What Makes Something Become ‘Art’?

What is art? It’s hard to define, because it’s so many different things to people. What appeals to one may not appeal to another, but often we can agree it’s art. Sometimes, though, there is controversy on the subject when a piece for whatever reason isn’t catching the imagination of segments of the public.

One of the things that define us as humans is our ability to create and express ourselves through the medium of art. Many of us couldn’t tell exactly what will speak to us until we see it. For some it will be Italian Renaissance classics, while others will find themselves moved by a beautiful piece of street art that others view as a nuisance. Many times, of course, the same person will be touched by both.
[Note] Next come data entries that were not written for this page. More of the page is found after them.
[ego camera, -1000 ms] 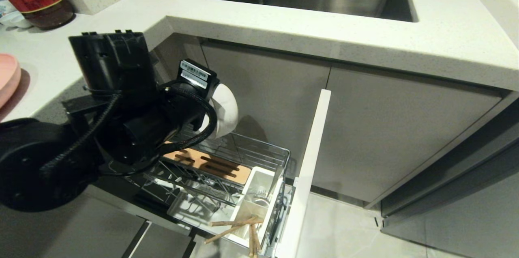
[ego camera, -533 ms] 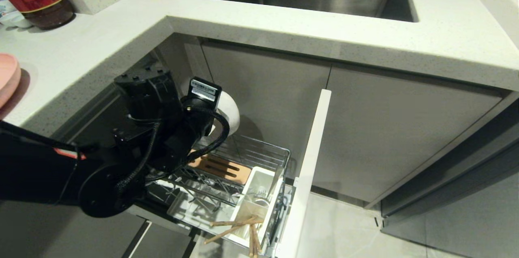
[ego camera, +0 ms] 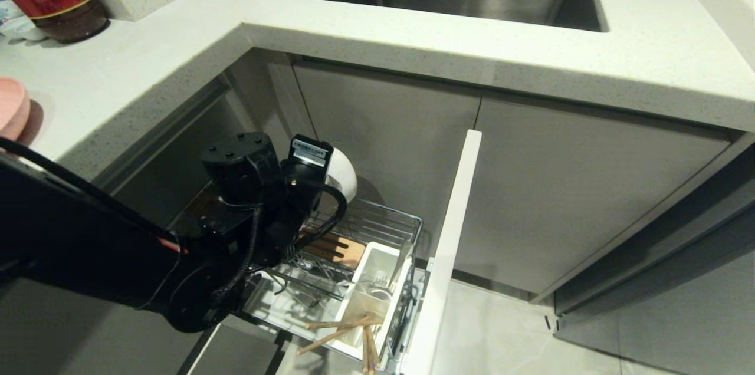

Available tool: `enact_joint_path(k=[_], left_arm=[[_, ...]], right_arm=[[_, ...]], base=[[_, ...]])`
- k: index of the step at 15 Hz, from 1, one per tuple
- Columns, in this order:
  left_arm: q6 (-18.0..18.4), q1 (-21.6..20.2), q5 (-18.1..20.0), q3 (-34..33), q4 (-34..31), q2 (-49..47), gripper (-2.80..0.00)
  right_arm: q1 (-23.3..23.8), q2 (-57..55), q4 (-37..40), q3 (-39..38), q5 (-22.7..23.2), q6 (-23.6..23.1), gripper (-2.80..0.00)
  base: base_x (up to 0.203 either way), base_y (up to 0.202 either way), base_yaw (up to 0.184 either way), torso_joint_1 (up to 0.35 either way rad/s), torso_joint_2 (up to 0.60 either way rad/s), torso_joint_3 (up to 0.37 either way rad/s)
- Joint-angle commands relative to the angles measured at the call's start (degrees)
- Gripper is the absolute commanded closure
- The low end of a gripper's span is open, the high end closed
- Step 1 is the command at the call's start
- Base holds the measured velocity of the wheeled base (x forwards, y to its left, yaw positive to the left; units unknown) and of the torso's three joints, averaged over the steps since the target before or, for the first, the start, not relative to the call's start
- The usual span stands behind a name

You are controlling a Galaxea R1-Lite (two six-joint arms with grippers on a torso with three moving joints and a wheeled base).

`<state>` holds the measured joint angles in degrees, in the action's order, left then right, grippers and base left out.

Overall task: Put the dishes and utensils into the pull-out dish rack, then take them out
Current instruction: Pick up the bowl and place it in the cupboard

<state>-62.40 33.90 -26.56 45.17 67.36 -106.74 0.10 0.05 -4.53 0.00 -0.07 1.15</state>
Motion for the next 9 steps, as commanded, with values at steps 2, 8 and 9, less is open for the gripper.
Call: enact_joint_path(k=[2, 8, 9], left_arm=[[-0.26, 0.03, -0.15, -1.96, 5.64, -4.13, 0.0], [-0.44, 0.11, 0.77, -5.04, 12.57, -5.89, 0.0], [-0.54, 0.04, 1.76, -5.48, 12.82, -5.9, 0.0]], right_arm=[[-0.01, -0.05, -0.05, -1.51, 0.02, 0.0, 0.0], [-0.01, -0.05, -0.05, -1.51, -0.01, 0.0, 0.0], [-0.01, -0.05, -0.05, -1.5, -0.01, 0.0, 0.0]], base=[[0.0, 0.0, 0.0, 0.0, 0.0, 0.0], [0.0, 0.0, 0.0, 0.0, 0.0, 0.0], [0.0, 0.0, 0.0, 0.0, 0.0, 0.0]])
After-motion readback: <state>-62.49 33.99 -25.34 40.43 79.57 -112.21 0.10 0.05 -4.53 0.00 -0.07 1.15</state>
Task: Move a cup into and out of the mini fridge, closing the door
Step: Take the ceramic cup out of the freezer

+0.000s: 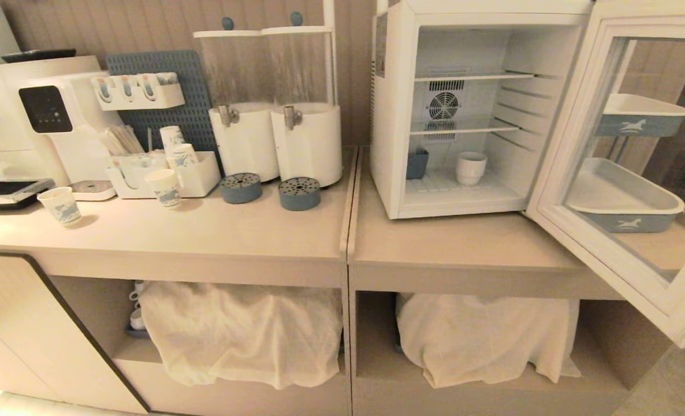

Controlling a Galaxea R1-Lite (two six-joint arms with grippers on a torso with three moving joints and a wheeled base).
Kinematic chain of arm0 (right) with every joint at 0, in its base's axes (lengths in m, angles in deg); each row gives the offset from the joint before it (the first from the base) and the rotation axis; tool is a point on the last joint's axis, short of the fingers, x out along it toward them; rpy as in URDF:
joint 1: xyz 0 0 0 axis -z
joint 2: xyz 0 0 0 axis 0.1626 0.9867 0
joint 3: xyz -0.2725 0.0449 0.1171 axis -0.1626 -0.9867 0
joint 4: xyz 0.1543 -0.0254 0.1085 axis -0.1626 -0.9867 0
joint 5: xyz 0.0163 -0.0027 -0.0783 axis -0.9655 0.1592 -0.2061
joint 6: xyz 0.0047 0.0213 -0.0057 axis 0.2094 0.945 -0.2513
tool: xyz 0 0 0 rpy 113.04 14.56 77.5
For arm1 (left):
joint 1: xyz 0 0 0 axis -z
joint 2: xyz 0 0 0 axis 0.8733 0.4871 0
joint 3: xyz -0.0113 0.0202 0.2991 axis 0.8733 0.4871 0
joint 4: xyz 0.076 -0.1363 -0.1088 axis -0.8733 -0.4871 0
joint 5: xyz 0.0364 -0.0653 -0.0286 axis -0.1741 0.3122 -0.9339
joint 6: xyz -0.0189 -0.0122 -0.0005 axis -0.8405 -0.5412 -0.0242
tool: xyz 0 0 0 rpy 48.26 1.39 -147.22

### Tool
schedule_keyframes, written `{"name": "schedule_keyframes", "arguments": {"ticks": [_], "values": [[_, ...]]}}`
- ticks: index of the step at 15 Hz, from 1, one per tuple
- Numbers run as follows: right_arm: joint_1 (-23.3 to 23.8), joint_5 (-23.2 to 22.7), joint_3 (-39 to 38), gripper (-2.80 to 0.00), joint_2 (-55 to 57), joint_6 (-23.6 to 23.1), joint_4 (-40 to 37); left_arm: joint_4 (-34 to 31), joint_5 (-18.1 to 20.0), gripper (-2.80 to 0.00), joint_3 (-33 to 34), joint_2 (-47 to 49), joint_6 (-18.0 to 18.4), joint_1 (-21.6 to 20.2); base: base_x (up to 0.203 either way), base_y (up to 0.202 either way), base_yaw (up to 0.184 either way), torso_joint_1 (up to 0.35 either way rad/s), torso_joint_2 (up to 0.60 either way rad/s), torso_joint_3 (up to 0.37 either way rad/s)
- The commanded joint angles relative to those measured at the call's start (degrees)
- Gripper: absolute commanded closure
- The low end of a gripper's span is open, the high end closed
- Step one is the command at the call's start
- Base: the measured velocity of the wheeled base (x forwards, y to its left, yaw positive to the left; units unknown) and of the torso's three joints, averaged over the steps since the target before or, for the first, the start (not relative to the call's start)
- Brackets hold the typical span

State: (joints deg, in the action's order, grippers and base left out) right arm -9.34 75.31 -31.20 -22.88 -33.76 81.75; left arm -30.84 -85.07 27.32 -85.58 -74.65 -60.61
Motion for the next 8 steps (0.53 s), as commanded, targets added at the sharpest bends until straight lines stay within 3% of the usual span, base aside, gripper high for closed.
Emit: {"name": "schedule_keyframes", "arguments": {"ticks": [1, 5, 8], "values": [[-0.02, -0.01, 0.01, 0.00, 0.08, 0.01, -0.08, 0.12, 0.01, 0.00, 2.29, -0.26, -0.05, 0.02, 0.000, 0.194, 0.002, 0.005, 0.00, 0.002], [-0.02, -0.01, 0.01, 0.00, 0.08, 0.01, -0.08, 0.56, 0.09, 0.00, 2.29, -0.26, -0.40, 0.02, 0.000, 0.151, 0.001, 0.003, 0.00, 0.004], [-0.02, -0.01, 0.01, 0.00, 0.08, 0.01, -0.08, 0.56, -0.08, 0.00, 2.29, -0.26, -0.14, 0.02, 0.000, 0.000, 0.000, 0.000, 0.00, 0.000]]}}
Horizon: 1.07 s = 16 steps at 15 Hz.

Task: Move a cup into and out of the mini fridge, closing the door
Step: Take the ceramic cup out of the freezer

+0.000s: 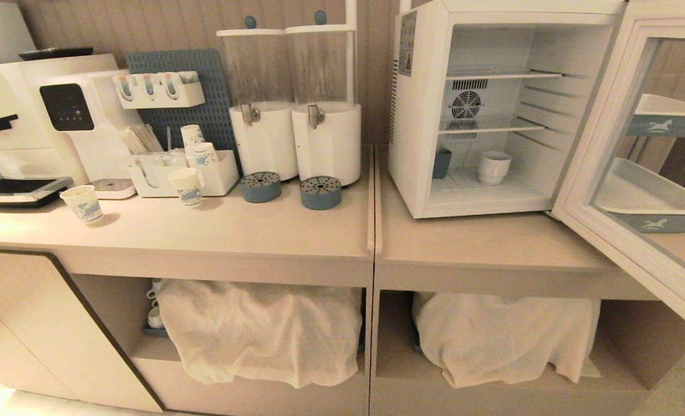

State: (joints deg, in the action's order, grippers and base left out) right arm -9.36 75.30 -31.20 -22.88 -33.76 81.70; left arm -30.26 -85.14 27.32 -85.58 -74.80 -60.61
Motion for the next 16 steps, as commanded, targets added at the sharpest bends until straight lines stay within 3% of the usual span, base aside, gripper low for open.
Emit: {"name": "schedule_keyframes", "arguments": {"ticks": [1, 5, 16], "values": [[0.00, 0.00, 0.01, 0.00, 0.08, 0.01, -0.03, 0.07, -0.01, 0.00, 2.29, -0.26, 0.02, 0.02, 0.000, 0.000, 0.000, 0.000, 0.00, 0.000], [0.00, 0.00, 0.01, 0.00, 0.08, 0.01, -0.03, -0.09, 0.08, 0.00, 2.29, -0.26, 0.02, 0.02, 0.013, 0.000, 0.002, 0.001, 0.00, 0.000], [0.00, 0.00, 0.01, 0.00, 0.08, 0.01, -0.03, -0.01, -0.01, 0.00, 2.29, -0.26, 0.02, 0.02, 0.187, 0.000, 0.001, 0.005, 0.00, 0.001]]}}
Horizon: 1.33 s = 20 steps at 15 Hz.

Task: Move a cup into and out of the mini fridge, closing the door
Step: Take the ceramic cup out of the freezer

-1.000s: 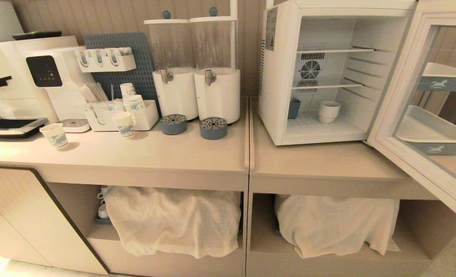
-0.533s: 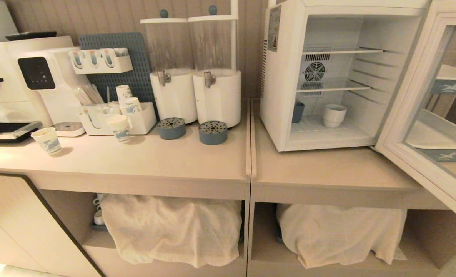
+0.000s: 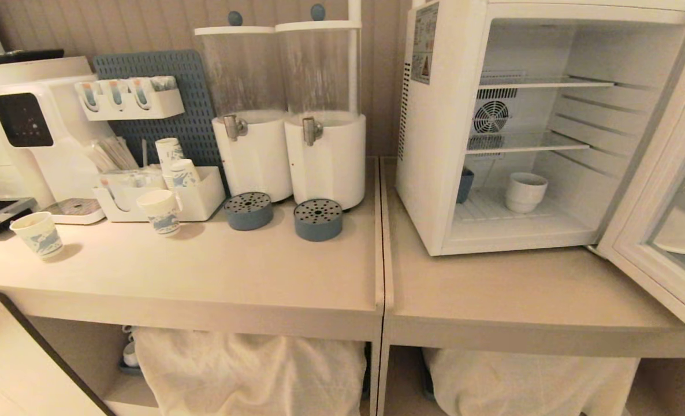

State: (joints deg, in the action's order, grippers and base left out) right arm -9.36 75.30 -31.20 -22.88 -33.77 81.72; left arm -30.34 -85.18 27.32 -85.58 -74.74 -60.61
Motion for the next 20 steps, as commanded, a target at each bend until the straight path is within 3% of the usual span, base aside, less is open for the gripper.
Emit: {"name": "schedule_keyframes", "arguments": {"ticks": [1, 6, 17, 19, 20], "values": [[0.00, -0.01, 0.01, 0.00, 0.08, 0.02, -0.06, 0.06, 0.03, 0.00, 2.29, -0.26, -0.04, 0.02, 0.190, 0.000, 0.001, 0.004, 0.01, 0.000], [0.00, -0.01, 0.01, 0.00, 0.01, 0.02, -0.06, 0.24, 0.12, 0.00, 2.29, -0.26, -1.33, -0.04, 0.165, 0.000, 0.001, 0.002, 0.00, 0.003], [0.00, 0.16, 0.27, 0.00, -0.01, -0.06, 1.75, 0.32, -0.15, 0.00, 2.29, -0.26, -2.77, 0.02, 0.000, 0.000, 0.000, 0.000, 0.00, 0.000], [0.00, 0.90, 5.05, 0.00, 0.13, -0.05, 2.31, 0.31, -0.06, 0.00, 2.29, -0.26, -2.68, 0.02, 0.000, 0.000, 0.000, 0.000, 0.00, 0.000], [0.00, 0.91, 11.27, 0.00, 1.12, -0.26, 0.48, 0.32, -0.06, 0.00, 2.29, -0.26, -2.59, 0.02, 0.000, 0.000, 0.000, 0.000, 0.00, 0.000]]}}
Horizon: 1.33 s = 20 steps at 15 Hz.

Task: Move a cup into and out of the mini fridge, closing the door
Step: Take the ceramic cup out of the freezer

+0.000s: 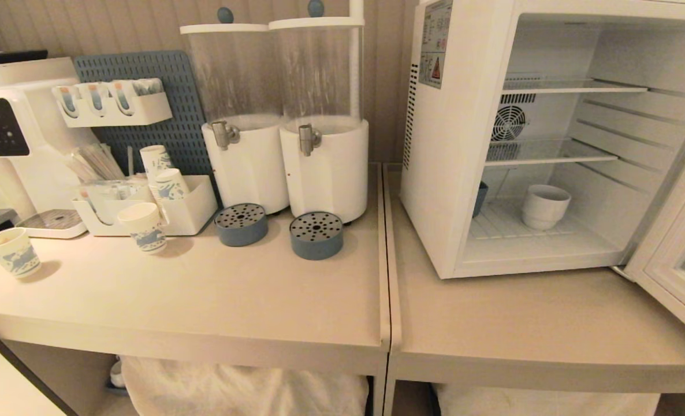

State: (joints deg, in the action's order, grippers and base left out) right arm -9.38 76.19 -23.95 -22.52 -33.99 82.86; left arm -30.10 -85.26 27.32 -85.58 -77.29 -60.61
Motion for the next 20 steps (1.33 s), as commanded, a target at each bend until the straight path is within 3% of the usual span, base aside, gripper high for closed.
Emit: {"name": "schedule_keyframes", "arguments": {"ticks": [1, 3, 6, 9, 13, 15, 20], "values": [[0.02, -0.21, 10.18, 0.00, 2.13, -0.27, -2.49, 0.09, 0.03, 0.00, 2.29, -0.26, -0.04, 0.02, 0.000, 0.000, 0.000, 0.000, 0.00, 0.000], [0.06, -0.93, 19.54, 0.00, 9.76, -0.73, -3.98, 0.09, 0.03, 0.00, 2.29, -0.26, -0.13, 0.02, 0.000, 0.000, 0.000, 0.000, 0.00, 0.000], [0.21, -1.19, 27.33, 0.00, 25.49, -2.37, -0.03, 0.09, 0.03, 0.00, 2.29, -0.26, -0.22, -0.01, 0.000, 0.000, 0.000, 0.000, 0.00, 0.000], [0.17, -1.69, 31.88, 0.00, 40.74, -3.18, 3.60, 0.09, 0.03, 0.00, 2.29, -0.26, -0.22, 0.02, 0.000, 0.000, 0.000, 0.000, 0.00, 0.000], [-0.72, -2.00, 32.52, 0.00, 57.66, -3.51, 14.14, 0.09, 0.03, 0.00, 2.29, -0.26, -0.48, 0.02, 0.000, 0.000, 0.000, 0.000, 0.00, 0.000], [-1.54, -2.12, 30.22, 0.00, 64.46, -3.55, 22.07, 0.35, -0.06, 0.00, 2.29, -0.26, -0.57, -0.07, 0.000, 0.000, 0.000, 0.000, 0.00, 0.000], [-3.42, -1.64, 20.21, 0.00, 86.08, -4.22, 56.79, 0.35, -0.06, 0.00, 2.29, -0.26, -0.57, 0.01, 0.000, 0.000, 0.000, 0.000, 0.00, 0.000]]}}
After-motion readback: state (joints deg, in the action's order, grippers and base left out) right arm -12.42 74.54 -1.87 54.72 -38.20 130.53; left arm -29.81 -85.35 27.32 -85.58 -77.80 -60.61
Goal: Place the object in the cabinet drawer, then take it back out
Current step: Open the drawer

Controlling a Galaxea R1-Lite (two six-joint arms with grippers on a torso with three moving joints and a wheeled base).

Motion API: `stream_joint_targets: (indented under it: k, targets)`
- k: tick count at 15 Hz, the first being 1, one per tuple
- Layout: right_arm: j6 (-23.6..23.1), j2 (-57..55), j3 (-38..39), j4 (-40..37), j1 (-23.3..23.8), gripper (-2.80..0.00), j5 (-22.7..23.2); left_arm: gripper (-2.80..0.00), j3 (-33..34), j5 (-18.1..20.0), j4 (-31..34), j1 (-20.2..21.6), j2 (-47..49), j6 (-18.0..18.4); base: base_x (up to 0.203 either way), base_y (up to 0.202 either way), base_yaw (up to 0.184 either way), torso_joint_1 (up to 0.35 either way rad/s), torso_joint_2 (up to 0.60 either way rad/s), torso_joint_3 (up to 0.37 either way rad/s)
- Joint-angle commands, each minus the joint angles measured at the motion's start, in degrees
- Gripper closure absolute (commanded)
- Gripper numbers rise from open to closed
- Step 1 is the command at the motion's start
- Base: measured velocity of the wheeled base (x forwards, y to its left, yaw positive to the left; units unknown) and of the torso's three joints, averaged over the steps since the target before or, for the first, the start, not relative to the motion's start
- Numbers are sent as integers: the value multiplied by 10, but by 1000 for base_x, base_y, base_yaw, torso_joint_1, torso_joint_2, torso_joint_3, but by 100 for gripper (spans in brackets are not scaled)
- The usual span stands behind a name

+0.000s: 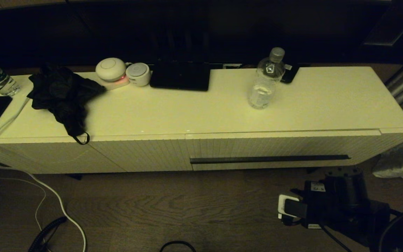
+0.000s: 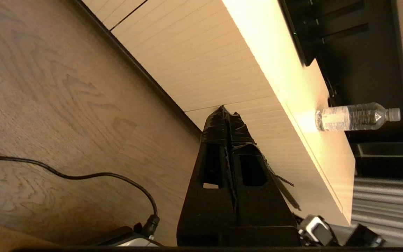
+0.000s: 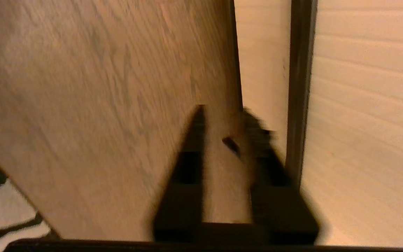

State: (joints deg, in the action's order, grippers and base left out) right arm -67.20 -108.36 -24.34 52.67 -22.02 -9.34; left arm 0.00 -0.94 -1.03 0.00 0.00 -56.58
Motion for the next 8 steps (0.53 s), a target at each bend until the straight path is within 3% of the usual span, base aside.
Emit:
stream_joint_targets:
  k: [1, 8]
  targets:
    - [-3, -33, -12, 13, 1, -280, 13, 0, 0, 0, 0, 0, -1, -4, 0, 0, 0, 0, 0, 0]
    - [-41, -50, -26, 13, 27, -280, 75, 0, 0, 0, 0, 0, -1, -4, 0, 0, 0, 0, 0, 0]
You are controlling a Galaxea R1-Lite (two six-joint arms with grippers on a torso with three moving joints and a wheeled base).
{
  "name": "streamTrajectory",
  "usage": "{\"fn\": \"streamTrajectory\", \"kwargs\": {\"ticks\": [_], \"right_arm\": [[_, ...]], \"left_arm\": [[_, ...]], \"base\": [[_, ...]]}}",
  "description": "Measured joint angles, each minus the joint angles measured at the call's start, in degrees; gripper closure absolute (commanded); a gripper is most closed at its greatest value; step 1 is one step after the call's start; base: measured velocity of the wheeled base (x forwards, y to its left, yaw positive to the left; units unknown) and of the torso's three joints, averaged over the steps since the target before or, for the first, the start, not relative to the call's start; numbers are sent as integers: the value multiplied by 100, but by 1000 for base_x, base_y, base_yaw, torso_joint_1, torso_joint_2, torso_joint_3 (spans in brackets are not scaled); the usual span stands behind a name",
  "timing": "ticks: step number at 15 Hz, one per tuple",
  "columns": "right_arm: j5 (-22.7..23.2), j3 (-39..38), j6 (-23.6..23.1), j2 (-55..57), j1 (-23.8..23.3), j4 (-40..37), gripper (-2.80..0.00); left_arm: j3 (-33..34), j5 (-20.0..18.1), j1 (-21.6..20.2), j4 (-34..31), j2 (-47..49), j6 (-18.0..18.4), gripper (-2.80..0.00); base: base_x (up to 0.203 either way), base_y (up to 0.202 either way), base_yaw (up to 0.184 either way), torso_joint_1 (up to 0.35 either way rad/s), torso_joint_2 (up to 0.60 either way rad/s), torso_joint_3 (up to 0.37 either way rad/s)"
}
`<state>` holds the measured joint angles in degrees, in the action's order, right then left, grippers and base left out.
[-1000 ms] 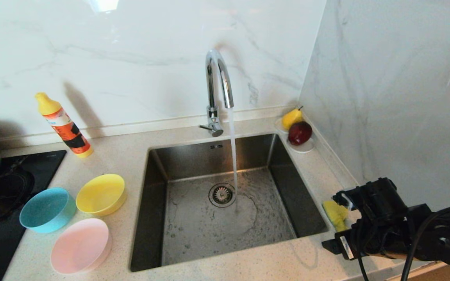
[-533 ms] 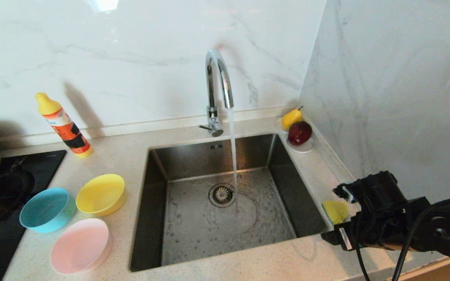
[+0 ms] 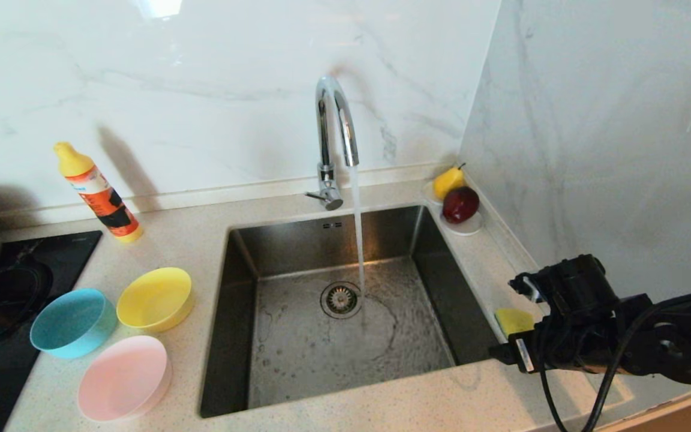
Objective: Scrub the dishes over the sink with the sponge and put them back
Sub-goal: Pick up a bowl and the sponge
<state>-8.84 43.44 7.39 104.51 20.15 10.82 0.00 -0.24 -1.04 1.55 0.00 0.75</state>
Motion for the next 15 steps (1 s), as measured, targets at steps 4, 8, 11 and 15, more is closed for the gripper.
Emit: {"fn": "streamTrajectory", "kwargs": {"ticks": [4,8,11,15], "right_arm": [[0,64,0,92,-92,5,-280],[9,159,-26,155,-207,9,0],[9,255,-17,233,-218,7,0],[18,363,-24,331,-240,18,0]], "left_arm": [[0,-1,0,-2,0,-2,0],[0,0,0,-2,0,-1,0],[0,0,0,-2,0,2,0],[0,-1,0,1,0,3,0]], "base": [[0,0,0,0,0,0],[0,0,0,0,0,0],[0,0,0,0,0,0],[0,0,0,0,0,0]]}}
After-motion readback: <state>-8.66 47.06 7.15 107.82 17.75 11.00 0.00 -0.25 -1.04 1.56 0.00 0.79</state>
We can, though, all agree that a Rubens masterpiece is ‘art’ while an intricate mural on a wall may not be seen likewise.

Creating in Order to Express

A portrait tells a little about the personality and social standing of the person sitting. A street artist may be expressing politics, love and anything an oil painting can. Taken out of the immediate context of its creation, the street art may have as much to say about its time as the portraits of great revolutions and small social gatherings of the past that hang in our galleries. Location, and where we expect to see art, plays a part.

What Makes Something Become 'Art'?

What the artist intends while they’re creating and what we, as audience, take from the experience aren’t always the same thing either. When we view cave art we recognise it as art, as depicting something between an expression of day-to-day life and an interpretation of how the artist may have related to that life, but we cannot understand exactly how that felt. Yet it moves us, connecting us to history and something indefinable.

Art Around Us

Some people can see potential art in the world around them more easily than others, and luckily for the rest of us, some of those people carry cameras, preserving moments they see and we share after the fact. But even then, is it art or is it merely documenting the mundane? Does art have to tell a story? Some people prefer ‘traditional’ art, made with tools and materials such as the ones you can see if you click here. Pieces such as paintings, drawings and carvings are something we all recognise as ‘art’, though some people prefer different forms of expression. Which is more valid, the oil paint or the graffiti spray? Germaine Greer has some thought-provoking ideas on the subject. In her opinion, anything can become art if it’s removed from the every day and seen in a new light.

So what is art? An unmade bed? Blobs on a canvas? A near photograph-quality copy of something or someone? All of these things are objects of beauty to some and pointless to others. Perhaps what makes an object into a work of art is somewhere between artist and viewer — an expression of something that’s picked up and interpreted by a certain person on a certain day under unique circumstances and, somehow, for better or worse, speaks to them.